• [YOUR GOAL]:
Using the material below, print a verbatim copy of every line from the one containing "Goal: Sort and" through the one containing "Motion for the", inclusive, and omit the pictures.

• [DATA TO PROCESS]:
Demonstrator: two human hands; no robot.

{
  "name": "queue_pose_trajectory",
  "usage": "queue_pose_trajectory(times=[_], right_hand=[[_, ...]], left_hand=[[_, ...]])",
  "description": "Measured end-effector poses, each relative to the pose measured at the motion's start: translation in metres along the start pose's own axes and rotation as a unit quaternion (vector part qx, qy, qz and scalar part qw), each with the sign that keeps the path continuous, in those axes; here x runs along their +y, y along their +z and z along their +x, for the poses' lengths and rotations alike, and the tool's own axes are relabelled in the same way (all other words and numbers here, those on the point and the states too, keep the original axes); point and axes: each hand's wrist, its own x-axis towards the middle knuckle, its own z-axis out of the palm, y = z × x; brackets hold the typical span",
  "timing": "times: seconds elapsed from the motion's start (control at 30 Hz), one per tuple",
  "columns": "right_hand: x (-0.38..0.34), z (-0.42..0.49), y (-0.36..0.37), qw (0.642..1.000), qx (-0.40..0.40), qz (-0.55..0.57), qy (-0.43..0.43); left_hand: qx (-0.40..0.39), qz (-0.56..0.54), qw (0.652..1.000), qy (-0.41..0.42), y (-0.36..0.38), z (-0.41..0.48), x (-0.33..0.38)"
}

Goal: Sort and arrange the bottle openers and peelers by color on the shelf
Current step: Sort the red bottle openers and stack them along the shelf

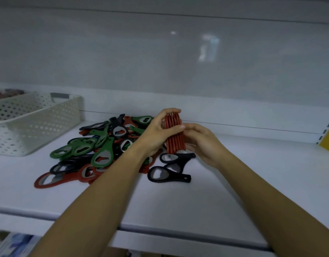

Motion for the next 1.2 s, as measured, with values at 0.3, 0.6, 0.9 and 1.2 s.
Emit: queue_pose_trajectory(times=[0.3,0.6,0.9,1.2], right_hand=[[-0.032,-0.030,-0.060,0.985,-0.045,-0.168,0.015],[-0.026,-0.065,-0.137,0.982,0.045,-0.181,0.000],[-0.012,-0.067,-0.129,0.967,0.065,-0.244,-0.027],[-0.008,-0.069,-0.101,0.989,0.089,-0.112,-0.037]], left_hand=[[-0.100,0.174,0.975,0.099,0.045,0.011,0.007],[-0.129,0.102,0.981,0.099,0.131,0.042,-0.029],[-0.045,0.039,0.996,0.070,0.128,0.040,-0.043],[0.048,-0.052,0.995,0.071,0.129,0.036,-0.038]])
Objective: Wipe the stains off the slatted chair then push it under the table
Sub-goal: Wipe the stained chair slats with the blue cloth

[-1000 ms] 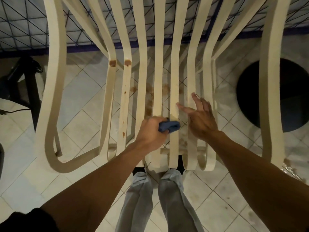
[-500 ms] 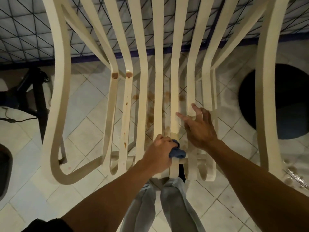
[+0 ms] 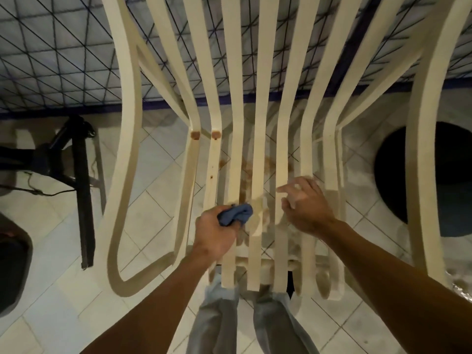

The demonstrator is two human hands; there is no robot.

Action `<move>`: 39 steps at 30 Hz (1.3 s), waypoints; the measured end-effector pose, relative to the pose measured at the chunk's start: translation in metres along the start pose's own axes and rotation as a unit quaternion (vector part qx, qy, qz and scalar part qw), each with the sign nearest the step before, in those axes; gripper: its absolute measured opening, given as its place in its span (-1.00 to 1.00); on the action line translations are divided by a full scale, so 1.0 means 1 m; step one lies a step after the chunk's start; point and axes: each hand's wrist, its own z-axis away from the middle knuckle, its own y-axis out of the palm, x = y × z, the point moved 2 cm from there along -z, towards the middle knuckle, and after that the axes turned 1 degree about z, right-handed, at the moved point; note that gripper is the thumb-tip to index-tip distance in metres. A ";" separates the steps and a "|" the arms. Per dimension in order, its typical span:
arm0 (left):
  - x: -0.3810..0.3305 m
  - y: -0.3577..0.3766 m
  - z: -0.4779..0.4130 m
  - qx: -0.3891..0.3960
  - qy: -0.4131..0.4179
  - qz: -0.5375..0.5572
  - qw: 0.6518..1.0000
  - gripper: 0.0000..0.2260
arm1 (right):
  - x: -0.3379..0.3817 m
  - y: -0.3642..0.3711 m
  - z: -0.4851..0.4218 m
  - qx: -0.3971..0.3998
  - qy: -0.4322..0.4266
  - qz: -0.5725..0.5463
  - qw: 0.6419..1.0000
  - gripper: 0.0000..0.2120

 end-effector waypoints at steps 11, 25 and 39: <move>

• [OUTPUT]:
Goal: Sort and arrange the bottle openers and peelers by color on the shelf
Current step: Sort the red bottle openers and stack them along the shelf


Motion for the next 1.2 s, as measured, with values at 0.3, 0.6, 0.9 and 1.2 s.

The exercise is fully answered.